Au cabinet du ministre Poëti, on assure que le gouvernement travaille toujours à «moderniser la réglementation» touchant l'industrie du taxi. Des reportages diffusés la fin de semaine dernière laissaient croire que le ministre des Transports attendrait la fin de quatre projets pilotes tout juste lancés et devant se terminer en 2017 pour statuer sur le cas d'Uber. «Il n'a jamais parlé d'échéancier», assure sa porte-parole Valérie Rodrigue. «Il y a une durée dans la loi pour les projets pilotes, mais ce n'est pas nécessairement relié.» 

Mme Rodrigue est toutefois incapable de dire quand un projet de loi visant Uber pourrait être présenté ni dans quelle direction il irait.

L'aéroport remet des vidéos à la police

L'aéroport de Québec a remis au Service de police de la Ville de Québec (SPVQ) les bandes vidéo de l'altercation entre un chauffeur de taxi et un conducteur d'UberX survenue mardi midi devant l'aérogare. 

Le directeur des communications de l'aéroport, Mathieu Claise, n'en a pas révélé le contenu. «Ce n'est pas à moi de déterminer le vrai du faux», a-t-il insisté, référant à la police. 

Pierre Poirier, porte-parole du SPVQ, n'était pas plus loquace, se bornant à dire que l'enquête est toujours en cours.
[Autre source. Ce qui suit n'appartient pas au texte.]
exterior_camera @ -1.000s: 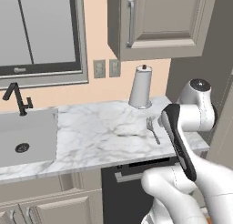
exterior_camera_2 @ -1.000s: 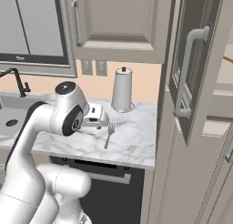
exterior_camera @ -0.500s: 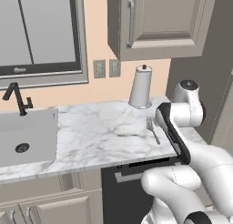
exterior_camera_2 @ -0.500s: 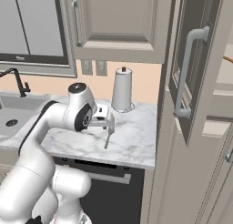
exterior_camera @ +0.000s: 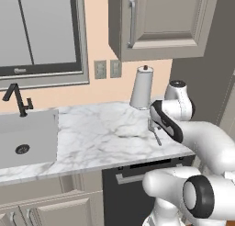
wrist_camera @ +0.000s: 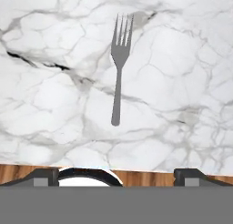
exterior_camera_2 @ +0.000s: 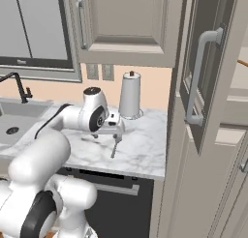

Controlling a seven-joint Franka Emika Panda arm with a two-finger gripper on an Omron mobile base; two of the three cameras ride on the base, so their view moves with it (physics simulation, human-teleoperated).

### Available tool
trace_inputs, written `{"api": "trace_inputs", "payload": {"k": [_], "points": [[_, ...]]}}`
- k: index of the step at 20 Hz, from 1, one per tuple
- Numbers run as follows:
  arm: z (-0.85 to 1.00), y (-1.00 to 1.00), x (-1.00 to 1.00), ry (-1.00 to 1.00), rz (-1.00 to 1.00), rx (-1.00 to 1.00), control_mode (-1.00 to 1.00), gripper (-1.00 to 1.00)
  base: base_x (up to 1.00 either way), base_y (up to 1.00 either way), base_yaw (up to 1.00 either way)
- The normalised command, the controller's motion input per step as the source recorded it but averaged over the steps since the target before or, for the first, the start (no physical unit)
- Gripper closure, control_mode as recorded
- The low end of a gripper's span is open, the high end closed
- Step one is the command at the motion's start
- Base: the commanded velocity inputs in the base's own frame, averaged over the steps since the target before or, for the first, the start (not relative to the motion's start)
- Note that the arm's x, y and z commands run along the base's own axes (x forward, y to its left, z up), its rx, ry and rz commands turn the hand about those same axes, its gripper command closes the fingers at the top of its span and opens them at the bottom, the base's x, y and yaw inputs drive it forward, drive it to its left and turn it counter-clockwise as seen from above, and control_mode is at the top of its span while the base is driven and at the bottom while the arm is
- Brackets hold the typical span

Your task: Organize the utensils by type. Pick up the wooden spoons from the counter and place them in the open cabinet. Then pick up the metallic utensils from the counter and place them in the open drawer.

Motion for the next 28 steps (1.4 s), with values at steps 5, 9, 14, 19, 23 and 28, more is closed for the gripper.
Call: {"api": "trace_inputs", "payload": {"k": [5,9,14,19,23,28], "points": [[-0.52,0.00,0.35,0.00,0.00,0.00,-1.00,-1.00,0.00,0.00,0.00],[-0.47,0.00,0.31,0.00,0.00,0.00,-1.00,-1.00,0.00,0.00,0.00],[-0.29,0.00,0.38,0.00,0.00,0.00,-1.00,-1.00,0.00,0.00,0.00],[-0.25,0.00,0.44,0.00,0.00,0.00,-1.00,-1.00,0.00,0.00,0.00],[-0.34,-0.03,0.41,0.00,0.00,0.01,-1.00,-1.00,0.00,0.00,0.00],[-0.40,-0.06,0.30,0.00,0.00,0.03,-1.00,-1.00,0.00,0.00,0.00]]}}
Deux plaintes ont été formulées à la police concernant ce même accrochage. 

Le chauffeur de taxi Issam Aloui affirme avoir été menacé par un conducteur d'UberX armé d'un Taser, une arme prohibée au Canada, après une collision avec sa Mercedes. Ce dernier réplique qu'il voulait remplir un constat à l'amiable, mais s'est fait invectiver et frapper par le chauffeur de taxi. 

Tous deux espèrent que les bandes vidéo les exonèrent. Il faudra attendre encore un peu pour savoir qui dit vrai.